How would i do these
What is the broadcast address for a host address of 172.16.31.99/22?
172.16.255.255
172.16.31.255 (this is my answer, is it corect?)
172.16.31.103
172.16.63.255
172.16.24.111
Yes Correct
You are given 172.16.112.0/19 as a host address.
What is the LAST address in the address space?
172.16.112.0/19 is within the network id of 172.16.96.0/19. This 19bits makes the 3rd octect go up in chuncks of 32 (i.e. 11111111 11111111 11100000, as you can see it leaves 5 0's which is 2^5 = 32).
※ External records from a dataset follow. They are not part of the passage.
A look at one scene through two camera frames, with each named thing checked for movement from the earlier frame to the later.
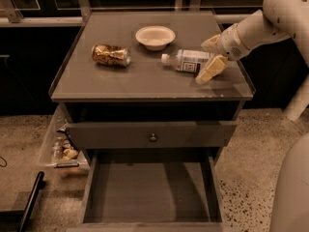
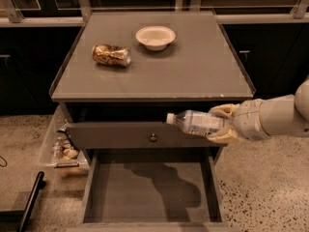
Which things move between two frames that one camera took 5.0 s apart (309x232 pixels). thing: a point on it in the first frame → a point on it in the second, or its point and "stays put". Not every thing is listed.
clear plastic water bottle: [188, 60] → [197, 123]
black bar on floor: [39, 185] stays put
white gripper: [230, 43] → [247, 119]
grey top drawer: [153, 134] stays put
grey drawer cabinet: [154, 97] stays put
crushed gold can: [110, 54] stays put
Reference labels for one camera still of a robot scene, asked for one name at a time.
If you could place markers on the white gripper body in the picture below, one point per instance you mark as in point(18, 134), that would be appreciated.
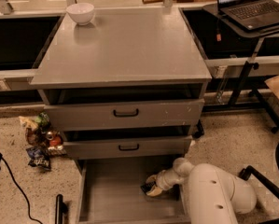
point(161, 181)

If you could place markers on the blue rxbar snack bar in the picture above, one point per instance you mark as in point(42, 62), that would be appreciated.
point(147, 187)

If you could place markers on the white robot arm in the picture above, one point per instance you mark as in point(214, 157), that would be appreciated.
point(214, 195)

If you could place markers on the grey middle drawer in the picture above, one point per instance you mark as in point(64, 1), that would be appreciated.
point(130, 147)

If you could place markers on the grey open bottom drawer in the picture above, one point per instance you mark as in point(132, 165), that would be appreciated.
point(111, 193)

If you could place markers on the grey top drawer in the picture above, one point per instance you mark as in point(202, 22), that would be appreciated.
point(122, 115)

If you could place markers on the grey drawer cabinet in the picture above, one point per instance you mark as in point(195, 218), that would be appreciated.
point(124, 55)

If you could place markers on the dark blue snack bag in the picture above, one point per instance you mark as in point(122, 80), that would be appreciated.
point(38, 158)

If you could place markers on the pile of snack packets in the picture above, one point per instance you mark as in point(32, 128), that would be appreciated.
point(40, 133)

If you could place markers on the black laptop stand table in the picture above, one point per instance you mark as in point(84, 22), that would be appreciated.
point(249, 64)

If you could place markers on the white bowl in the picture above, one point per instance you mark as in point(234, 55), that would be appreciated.
point(81, 13)

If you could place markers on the black open laptop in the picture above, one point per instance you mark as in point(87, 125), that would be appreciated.
point(251, 14)

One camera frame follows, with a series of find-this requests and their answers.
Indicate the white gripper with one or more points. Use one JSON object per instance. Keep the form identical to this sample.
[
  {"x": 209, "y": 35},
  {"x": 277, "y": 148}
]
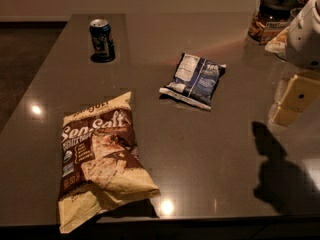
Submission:
[{"x": 305, "y": 39}]

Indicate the brown sea salt chip bag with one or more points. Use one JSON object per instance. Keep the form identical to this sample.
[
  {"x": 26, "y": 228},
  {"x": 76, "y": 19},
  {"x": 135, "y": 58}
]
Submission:
[{"x": 101, "y": 170}]

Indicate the blue chip bag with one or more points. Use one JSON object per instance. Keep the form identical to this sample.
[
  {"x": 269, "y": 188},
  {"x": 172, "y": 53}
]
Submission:
[{"x": 194, "y": 81}]

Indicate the glass jar with black lid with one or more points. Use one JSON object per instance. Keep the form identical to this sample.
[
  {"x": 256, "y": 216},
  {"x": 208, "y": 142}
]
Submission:
[{"x": 270, "y": 19}]

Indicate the clear drinking glass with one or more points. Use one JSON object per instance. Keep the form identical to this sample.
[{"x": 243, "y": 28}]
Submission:
[{"x": 294, "y": 12}]

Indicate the blue soda can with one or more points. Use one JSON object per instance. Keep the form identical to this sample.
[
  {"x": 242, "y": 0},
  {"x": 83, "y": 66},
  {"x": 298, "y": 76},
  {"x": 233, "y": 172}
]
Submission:
[{"x": 101, "y": 36}]

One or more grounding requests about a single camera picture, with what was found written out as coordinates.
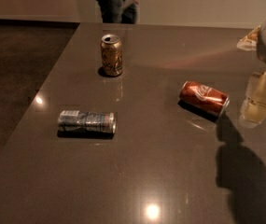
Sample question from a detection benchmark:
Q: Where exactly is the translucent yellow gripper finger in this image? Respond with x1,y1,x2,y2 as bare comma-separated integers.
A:
236,25,261,51
239,70,266,128

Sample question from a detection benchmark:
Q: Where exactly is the orange soda can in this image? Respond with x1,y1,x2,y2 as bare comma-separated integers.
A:
101,34,123,77

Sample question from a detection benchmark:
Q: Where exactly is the red coke can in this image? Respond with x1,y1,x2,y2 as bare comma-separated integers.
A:
179,81,230,118

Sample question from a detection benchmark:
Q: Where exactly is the silver blue energy drink can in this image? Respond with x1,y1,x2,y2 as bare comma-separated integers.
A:
57,110,117,133

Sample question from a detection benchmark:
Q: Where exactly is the person in dark clothes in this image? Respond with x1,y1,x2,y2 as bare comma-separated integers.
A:
95,0,137,24

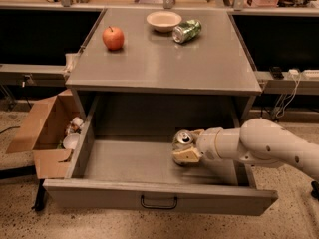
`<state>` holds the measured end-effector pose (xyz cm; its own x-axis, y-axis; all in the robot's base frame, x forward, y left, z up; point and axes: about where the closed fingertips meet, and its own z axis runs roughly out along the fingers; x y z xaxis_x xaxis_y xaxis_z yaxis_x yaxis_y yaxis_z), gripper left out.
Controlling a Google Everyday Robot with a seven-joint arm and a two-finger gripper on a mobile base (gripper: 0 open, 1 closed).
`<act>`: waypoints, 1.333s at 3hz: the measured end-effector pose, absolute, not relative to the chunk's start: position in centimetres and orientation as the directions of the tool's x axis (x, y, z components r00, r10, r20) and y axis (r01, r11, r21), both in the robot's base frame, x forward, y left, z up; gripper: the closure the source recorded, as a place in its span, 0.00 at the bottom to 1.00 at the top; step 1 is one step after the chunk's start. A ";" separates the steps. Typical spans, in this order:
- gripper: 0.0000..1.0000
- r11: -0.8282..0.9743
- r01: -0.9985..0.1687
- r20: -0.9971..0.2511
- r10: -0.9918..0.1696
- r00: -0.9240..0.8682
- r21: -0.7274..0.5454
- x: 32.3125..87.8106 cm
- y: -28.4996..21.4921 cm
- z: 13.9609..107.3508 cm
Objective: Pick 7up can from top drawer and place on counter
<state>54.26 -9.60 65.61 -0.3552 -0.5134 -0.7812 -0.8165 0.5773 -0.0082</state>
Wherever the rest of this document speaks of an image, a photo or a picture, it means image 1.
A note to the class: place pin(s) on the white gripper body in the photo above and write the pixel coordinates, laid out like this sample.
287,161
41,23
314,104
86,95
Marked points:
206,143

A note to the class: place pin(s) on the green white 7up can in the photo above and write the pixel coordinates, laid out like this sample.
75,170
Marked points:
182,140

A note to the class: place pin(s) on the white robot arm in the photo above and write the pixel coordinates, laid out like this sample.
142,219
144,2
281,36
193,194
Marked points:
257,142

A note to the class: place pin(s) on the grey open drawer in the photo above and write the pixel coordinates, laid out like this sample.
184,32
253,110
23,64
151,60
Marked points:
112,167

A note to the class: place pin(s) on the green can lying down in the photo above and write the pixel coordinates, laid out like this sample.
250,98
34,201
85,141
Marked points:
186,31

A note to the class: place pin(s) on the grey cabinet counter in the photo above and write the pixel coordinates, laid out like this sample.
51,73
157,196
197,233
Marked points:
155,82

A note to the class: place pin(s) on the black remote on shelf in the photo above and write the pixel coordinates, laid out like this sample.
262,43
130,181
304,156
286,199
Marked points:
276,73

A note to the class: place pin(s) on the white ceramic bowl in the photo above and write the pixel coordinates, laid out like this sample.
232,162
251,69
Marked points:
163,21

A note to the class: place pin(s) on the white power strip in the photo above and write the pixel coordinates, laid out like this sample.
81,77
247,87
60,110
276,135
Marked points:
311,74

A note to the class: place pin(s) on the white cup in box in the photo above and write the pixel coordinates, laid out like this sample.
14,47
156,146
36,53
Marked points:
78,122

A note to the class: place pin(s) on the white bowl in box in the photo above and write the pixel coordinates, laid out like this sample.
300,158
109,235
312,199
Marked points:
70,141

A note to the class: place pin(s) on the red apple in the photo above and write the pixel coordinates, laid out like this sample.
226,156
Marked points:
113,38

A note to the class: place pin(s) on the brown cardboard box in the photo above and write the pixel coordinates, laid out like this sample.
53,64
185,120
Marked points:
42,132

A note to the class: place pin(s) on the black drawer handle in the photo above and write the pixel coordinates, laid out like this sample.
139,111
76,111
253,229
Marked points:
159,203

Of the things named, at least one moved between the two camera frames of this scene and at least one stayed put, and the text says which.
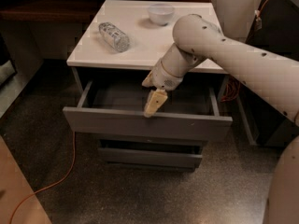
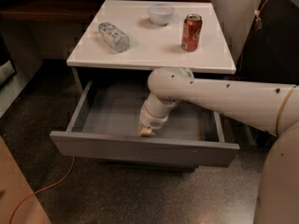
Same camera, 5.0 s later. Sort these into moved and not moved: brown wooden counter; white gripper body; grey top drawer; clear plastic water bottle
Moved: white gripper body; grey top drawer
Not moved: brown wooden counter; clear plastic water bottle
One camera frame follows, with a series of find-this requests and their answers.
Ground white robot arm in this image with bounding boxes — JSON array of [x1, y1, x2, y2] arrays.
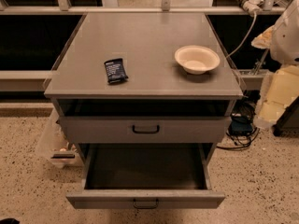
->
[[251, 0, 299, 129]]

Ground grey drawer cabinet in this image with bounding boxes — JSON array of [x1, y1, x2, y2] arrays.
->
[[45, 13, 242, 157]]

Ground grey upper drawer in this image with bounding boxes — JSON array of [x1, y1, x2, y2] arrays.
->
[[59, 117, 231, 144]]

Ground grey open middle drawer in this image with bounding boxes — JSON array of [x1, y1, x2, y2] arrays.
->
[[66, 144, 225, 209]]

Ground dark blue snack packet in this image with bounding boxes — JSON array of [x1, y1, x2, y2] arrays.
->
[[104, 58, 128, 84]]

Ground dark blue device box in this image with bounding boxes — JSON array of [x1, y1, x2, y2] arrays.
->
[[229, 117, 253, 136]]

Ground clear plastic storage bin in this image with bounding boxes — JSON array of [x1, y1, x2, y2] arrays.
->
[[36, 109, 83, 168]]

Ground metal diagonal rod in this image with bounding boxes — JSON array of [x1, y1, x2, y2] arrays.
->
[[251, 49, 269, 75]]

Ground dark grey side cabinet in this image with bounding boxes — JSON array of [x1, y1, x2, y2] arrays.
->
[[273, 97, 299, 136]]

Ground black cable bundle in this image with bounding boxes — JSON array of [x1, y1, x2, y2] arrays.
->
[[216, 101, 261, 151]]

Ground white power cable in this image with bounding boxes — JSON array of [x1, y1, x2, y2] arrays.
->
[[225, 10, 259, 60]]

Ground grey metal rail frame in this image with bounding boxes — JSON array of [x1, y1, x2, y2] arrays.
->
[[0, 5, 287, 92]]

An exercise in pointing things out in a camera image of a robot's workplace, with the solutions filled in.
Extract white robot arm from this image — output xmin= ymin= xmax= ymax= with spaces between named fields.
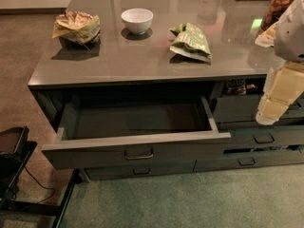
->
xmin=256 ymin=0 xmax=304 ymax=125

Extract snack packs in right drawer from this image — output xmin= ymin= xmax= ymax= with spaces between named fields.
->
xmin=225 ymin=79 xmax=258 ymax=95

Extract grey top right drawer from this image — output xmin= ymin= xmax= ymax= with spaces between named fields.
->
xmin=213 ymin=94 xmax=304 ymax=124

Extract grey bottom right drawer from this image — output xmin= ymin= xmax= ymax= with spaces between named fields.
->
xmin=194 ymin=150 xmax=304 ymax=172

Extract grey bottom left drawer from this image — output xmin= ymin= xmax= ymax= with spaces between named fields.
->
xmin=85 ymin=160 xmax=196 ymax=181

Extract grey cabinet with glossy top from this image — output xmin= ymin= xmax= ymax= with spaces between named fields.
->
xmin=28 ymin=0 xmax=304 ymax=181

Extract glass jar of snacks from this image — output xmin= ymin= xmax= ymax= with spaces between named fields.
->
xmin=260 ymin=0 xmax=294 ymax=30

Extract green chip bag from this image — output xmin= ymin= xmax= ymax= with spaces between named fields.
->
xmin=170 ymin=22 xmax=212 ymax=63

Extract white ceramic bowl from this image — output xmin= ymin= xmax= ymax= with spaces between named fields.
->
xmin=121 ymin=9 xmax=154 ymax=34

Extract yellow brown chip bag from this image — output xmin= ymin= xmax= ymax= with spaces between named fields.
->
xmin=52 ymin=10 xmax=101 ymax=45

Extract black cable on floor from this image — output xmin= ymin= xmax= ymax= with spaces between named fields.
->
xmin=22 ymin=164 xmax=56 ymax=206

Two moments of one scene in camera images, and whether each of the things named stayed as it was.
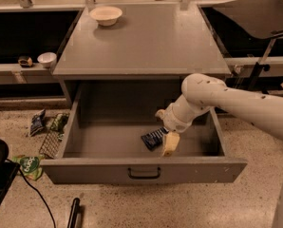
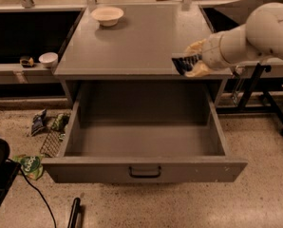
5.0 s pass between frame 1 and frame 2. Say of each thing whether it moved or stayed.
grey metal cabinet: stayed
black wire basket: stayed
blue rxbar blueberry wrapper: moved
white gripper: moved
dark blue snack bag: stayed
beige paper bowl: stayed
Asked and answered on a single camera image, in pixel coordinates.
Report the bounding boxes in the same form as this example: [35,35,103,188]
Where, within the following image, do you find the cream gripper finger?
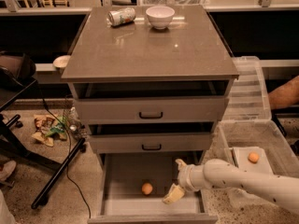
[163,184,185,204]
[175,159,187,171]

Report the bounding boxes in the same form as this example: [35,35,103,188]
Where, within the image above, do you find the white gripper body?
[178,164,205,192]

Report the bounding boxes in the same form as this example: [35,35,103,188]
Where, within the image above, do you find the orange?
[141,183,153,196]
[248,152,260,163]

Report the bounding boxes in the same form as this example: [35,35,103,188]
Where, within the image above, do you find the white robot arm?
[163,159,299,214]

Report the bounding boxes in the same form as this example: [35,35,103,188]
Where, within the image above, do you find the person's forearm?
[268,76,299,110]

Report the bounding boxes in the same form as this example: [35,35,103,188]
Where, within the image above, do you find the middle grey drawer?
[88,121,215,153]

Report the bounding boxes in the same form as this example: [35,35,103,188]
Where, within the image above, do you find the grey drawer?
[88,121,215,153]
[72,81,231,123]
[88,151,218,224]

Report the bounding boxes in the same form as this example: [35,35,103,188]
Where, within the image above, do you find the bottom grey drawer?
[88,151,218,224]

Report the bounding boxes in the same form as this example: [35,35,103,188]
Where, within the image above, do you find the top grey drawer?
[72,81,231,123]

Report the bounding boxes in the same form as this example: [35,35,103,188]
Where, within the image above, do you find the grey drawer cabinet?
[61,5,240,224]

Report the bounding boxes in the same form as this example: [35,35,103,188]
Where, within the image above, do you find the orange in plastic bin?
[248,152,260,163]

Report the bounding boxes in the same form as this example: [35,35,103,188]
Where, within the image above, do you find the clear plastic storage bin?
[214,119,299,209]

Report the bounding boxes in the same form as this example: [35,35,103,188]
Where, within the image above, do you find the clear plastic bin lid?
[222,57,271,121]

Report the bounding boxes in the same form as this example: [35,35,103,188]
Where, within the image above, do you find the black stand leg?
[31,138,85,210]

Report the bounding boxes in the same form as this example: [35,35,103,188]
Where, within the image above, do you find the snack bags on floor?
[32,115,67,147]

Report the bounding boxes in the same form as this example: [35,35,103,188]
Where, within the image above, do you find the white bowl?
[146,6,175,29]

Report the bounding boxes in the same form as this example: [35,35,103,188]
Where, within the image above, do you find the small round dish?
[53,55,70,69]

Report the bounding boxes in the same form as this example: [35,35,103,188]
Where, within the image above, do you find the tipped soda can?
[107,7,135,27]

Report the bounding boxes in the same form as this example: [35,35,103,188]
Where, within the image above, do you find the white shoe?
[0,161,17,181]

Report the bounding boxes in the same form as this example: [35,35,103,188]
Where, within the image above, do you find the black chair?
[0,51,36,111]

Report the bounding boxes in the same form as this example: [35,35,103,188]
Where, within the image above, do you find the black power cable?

This gives network id's of 0-31 (not valid in some TCP/IP implementations),32-63,64-95,96-127,etc... therefore our LAST address is 172.16.127.254 (cannot have .255 as this is a broadcast address.
The first subnet for 172.16.0.0/25 is 172.16.0.128. What is the broadcast address for this first subnet?
Again, /25 is 11111111 11111111 11111111 10000000, as you can see, the last octect has 7 zero's, this gives us 2^7=128 which is our increment. Therefore we get the next subnet starting at 256. Therefore the bradcast address is 172.16.0.255
Your largest network needs to support 100 hosts. You have been given a Class B network. What is the maximum number of bits you can borrow?
2^7-2=126. Therefore 7 bits will give you 126 hosts. If thats what the question is asking, i'm not too clear what its actually asking
You are given 172.16.112.0/19 as a host address.
What is the FIRST address in the address space?
You should be able to work this out using example above
The first subnet for 172.16.0.0/25 is 172.16.0.128. What is the broadcast address for this first subnet?
Again, give this a go aswell, if you get stuck with the process post another question for guidence. Also, read the post in this forum about Subnetting and give it a go
Cheers